Executive promptly will disclose to Company any Executive Work Product.


                                     - 10 -



     7.3 No Unfair Competition After Termination of Agreement. Executive hereby
acknowledges that the sale or unauthorized use or disclosure of any of Company's
Confidential Material obtained by Executive by any means whatsoever, at any time
before, during or after the Term shall constitute unfair competition. Executive
shall not engage in any unfair competition with Company either during the Term
or at any time thereafter.

     7.4 Covenant Not to Compete. In the event this Agreement is terminated by
Company for cause under Section 6.1 above, or by Executive, for a reason other
than one specified in Section 6.3 above, then for a period of one year after the
effective date of such termination, Executive shall not, directly or indirectly,
work for or provide services to or own an equity interest (except for a
Permissible Investment) in any person, firm or entity engaged in the casino
gaming, card club or horseracing business which competes against Company in any
"market" in which Company owns or operates a casino, card club or horseracing
facility. For purposes of this Agreement, "market" shall be defined as the area
within a 100 mile radius of any casino, card club or horseracing facility owned
or operated by Company. This Section 7.4 shall not apply to the private practice
of law by Executive, provided that Executive shall not provide legal services
for any person, firm or entity in any matter that conflicts with or is adverse
to the Company during such one-year period.

     7.5 No Hire Away Policy. In the event this Agreement is terminated prior to
the normal expiration of the Term, either by Company for cause under Section 6.1
above, or by Executive, for a reason other than one specified in Section 6.3
above, then for a period of one year after the effective date of such
termination, Executive shall not, directly or indirectly, for himself or on
behalf of any entity with which he is affiliated or employed, hire any person
known to Executive to be an employee of Company or any of its subsidiaries (or
any person known to Executive to have been such an employee within six months
prior to such occurrence). Executive shall not be deemed to hire any such person
so long as he did not directly or indirectly engage in or encourage such hiring.

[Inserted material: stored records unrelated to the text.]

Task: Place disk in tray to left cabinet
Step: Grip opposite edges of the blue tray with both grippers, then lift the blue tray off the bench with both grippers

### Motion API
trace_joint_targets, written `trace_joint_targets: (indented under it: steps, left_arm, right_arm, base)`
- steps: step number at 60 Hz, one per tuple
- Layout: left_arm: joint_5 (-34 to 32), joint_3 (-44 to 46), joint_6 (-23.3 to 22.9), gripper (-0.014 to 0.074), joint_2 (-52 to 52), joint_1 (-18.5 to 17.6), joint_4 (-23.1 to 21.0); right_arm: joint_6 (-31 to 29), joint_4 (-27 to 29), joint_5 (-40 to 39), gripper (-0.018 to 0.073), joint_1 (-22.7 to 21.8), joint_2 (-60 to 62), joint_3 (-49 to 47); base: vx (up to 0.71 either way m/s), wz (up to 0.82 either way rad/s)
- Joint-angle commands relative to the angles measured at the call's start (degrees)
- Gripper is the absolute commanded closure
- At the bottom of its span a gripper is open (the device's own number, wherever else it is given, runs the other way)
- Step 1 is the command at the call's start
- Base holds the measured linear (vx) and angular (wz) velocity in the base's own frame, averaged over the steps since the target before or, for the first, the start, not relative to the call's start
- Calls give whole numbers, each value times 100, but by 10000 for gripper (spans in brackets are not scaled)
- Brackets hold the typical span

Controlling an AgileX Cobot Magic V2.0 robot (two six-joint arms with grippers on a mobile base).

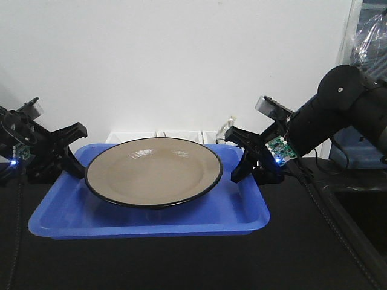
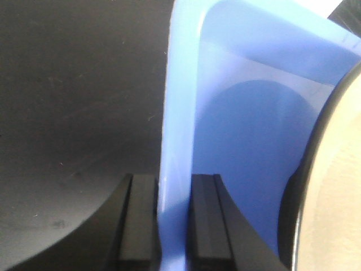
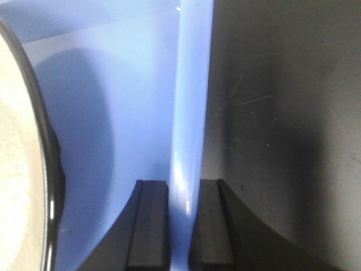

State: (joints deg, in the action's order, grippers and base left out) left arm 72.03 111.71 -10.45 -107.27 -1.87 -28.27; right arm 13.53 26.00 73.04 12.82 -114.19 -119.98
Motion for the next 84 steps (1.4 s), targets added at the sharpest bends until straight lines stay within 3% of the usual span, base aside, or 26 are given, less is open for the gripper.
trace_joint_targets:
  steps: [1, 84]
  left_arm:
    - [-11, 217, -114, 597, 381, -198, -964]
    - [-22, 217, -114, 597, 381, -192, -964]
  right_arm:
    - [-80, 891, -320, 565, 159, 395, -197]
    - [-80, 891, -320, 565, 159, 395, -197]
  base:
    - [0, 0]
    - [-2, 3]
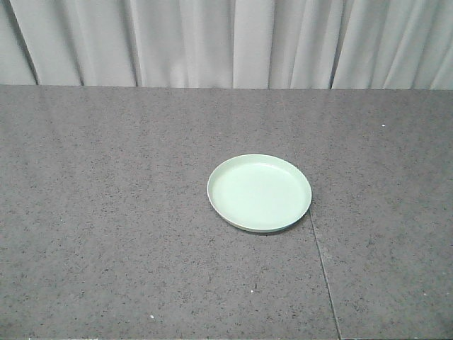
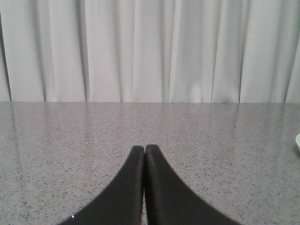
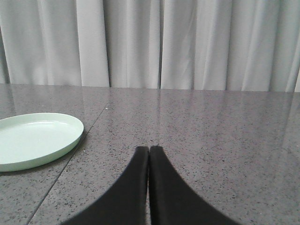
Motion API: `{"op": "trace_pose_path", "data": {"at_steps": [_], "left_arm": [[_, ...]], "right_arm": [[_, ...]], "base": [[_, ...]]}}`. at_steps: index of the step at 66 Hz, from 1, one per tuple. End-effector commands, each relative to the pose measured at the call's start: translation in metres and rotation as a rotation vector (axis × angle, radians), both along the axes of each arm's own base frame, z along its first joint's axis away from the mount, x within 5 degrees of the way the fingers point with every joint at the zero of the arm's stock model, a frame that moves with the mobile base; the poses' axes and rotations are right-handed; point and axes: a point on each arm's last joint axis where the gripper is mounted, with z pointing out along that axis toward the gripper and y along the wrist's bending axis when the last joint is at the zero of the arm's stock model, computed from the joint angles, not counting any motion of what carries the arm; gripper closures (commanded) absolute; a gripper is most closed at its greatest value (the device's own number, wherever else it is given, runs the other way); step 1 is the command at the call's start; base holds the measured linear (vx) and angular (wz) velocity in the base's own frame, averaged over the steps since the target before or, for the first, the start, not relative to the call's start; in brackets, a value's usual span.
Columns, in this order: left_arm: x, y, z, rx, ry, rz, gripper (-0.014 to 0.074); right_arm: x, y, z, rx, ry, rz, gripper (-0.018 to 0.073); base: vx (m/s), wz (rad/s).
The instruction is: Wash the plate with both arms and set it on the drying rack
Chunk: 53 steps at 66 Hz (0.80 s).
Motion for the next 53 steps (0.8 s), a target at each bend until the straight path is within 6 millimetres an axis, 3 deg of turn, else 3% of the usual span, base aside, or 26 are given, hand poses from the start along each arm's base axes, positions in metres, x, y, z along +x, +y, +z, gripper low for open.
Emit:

     7.6 No Solicitation. During the Term and for a period of one year
thereafter, or for a period of one year after earlier termination of this
Agreement prior to expiration of the Term, and regardless of the reason for such
termination (whether by Company or Executive), Executive shall not directly or
indirectly, for himself or on behalf of any entity with which he is affiliated
or employed, solicit any employee of Company or any of its subsidiaries (or any
person who was such an employee within six months prior to such occurrence) or
encourage any such employee to leave the employment of Company or any of its
subsidiaries.

     7.7 Non-Solicitation of Customers. During the Term and for a period of one
year thereafter, or for a period of one year after the earlier termination of
this Agreement prior to the expiration of the Term, and regardless of the reason
for such termination (whether by Company or Executive), Executive shall not use
customer lists or Confidential Material to solicit any customers of Company or
its subsidiaries or any of their respective casinos or card clubs, or knowingly
encourage any such customers to leave Company's casinos or card clubs or
knowingly encourage any such customers to use the facilities or services of any
competitor of Company or its subsidiaries.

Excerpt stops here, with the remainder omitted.